* _Goal of the exercise_: Give back exactly the lines of the entries below from the line with "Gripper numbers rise" to the line with "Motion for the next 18", inclusive, and only those.

* _Material for this task_:
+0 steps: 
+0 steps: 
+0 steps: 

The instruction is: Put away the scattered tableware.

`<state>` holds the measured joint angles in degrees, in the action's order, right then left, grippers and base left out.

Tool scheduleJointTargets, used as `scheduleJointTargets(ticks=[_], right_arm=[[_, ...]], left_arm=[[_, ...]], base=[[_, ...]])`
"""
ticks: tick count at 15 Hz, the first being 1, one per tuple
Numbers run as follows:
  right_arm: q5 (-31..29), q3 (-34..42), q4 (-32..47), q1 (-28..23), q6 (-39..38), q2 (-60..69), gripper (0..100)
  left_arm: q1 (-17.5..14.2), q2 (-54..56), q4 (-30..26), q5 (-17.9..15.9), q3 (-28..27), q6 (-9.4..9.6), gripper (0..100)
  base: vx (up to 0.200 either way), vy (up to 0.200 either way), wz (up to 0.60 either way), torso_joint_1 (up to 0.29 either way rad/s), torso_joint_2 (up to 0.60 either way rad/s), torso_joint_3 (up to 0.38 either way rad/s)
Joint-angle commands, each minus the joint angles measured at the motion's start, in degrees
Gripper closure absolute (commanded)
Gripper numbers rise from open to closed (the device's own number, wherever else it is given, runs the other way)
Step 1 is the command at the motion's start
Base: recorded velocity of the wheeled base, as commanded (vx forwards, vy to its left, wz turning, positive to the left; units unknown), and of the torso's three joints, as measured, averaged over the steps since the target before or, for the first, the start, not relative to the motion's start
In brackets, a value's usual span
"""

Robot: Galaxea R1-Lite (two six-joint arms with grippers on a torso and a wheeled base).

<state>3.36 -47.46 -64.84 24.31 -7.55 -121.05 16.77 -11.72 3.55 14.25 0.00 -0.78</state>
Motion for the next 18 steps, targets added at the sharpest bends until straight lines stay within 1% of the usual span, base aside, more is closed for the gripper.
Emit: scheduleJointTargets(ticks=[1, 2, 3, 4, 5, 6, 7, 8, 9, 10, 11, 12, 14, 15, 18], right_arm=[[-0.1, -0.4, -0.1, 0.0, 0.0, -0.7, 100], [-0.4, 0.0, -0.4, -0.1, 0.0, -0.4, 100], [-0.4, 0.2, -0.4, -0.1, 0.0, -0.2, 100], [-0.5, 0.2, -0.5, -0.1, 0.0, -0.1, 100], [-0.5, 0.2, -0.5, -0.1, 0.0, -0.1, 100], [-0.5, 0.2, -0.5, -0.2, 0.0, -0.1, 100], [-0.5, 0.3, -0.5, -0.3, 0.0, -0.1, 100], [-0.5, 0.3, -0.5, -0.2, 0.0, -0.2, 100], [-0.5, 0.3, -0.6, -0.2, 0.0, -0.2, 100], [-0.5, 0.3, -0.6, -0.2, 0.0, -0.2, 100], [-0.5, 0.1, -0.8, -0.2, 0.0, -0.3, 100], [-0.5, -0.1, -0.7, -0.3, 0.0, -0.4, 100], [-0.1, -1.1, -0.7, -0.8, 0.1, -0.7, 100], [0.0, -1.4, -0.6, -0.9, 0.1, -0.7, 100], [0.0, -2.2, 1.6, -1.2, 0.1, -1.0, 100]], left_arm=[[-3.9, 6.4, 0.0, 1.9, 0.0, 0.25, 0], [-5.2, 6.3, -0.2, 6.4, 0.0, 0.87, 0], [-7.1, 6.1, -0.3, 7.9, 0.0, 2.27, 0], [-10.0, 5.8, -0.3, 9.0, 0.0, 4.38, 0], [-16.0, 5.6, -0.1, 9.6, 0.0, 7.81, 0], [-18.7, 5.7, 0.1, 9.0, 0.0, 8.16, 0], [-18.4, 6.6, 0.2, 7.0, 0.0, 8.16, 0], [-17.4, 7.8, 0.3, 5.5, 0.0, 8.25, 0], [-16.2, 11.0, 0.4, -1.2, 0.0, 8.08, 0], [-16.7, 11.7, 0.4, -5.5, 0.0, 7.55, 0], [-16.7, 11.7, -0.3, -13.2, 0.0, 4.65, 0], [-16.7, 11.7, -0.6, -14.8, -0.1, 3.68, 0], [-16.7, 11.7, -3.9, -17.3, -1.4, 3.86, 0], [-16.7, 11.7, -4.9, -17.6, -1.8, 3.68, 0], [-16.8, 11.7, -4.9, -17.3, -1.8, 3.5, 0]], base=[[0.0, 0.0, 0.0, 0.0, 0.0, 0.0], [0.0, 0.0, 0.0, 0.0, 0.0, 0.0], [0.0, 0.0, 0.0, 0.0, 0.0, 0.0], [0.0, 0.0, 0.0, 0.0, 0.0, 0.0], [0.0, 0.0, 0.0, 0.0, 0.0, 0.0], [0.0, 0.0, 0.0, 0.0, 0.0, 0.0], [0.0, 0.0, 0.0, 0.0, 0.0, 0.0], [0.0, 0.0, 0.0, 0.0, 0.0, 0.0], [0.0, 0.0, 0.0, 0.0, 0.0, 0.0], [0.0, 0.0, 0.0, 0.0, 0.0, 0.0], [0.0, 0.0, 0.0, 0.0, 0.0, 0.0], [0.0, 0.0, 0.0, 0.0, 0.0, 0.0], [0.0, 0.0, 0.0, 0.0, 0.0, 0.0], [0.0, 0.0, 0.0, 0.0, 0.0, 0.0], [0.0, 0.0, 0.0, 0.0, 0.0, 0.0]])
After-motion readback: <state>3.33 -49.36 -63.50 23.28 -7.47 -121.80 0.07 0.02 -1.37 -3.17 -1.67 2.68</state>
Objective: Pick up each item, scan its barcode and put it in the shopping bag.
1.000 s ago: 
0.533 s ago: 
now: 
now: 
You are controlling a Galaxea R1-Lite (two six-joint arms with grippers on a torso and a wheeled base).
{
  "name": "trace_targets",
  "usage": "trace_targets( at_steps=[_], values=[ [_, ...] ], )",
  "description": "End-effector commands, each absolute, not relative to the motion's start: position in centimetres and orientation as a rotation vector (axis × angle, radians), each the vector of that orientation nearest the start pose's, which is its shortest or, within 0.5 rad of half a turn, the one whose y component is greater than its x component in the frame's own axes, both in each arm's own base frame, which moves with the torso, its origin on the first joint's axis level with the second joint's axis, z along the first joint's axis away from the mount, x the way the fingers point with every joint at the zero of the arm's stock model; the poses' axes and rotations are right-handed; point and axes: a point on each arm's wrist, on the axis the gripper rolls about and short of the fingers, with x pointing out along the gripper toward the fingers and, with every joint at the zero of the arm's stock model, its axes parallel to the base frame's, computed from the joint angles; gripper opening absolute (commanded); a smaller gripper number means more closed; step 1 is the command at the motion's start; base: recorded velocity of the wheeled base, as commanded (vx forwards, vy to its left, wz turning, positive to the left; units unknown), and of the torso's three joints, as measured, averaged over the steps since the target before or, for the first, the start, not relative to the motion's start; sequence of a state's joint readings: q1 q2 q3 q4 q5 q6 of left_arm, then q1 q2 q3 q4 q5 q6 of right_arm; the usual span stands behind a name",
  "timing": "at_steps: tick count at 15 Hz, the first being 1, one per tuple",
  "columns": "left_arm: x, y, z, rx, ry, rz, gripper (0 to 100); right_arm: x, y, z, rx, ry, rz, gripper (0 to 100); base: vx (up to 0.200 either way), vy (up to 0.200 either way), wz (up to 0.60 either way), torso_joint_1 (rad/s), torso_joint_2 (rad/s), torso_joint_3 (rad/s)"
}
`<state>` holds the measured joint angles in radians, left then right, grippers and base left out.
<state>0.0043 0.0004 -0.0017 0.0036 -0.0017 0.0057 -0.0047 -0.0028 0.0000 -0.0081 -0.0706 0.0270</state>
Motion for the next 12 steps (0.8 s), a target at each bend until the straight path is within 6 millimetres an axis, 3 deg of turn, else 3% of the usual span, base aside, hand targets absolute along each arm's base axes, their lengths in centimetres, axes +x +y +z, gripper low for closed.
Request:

* _Answer box_:
Gripper numbers rise from open to closed (the device's own number, wherever else it is given, runs the other way)
Step 1 is the command at the motion's start
Base: recorded velocity of the wheeled base, as commanded (vx forwards, vy to its left, wz turning, positive to the left; units unknown), and of the torso's three joints, as measured, averaged over the steps since the target before or, for the first, the start, not relative to the motion's start
In brackets, a value's usual span
"""

Robot: Galaxea R1-Lite (two six-joint arms with grippers on a torso and a wheeled base).

<state>3.36 -47.46 -64.84 24.31 -7.55 -121.05 16.77 -11.72 3.55 14.25 0.00 -0.78</state>
Motion for the next 18 steps, targets added at the sharpest bends until straight lines stay within 1% of the usual span, base aside, more is closed for the gripper.

What appears above is the complete answer to the exercise.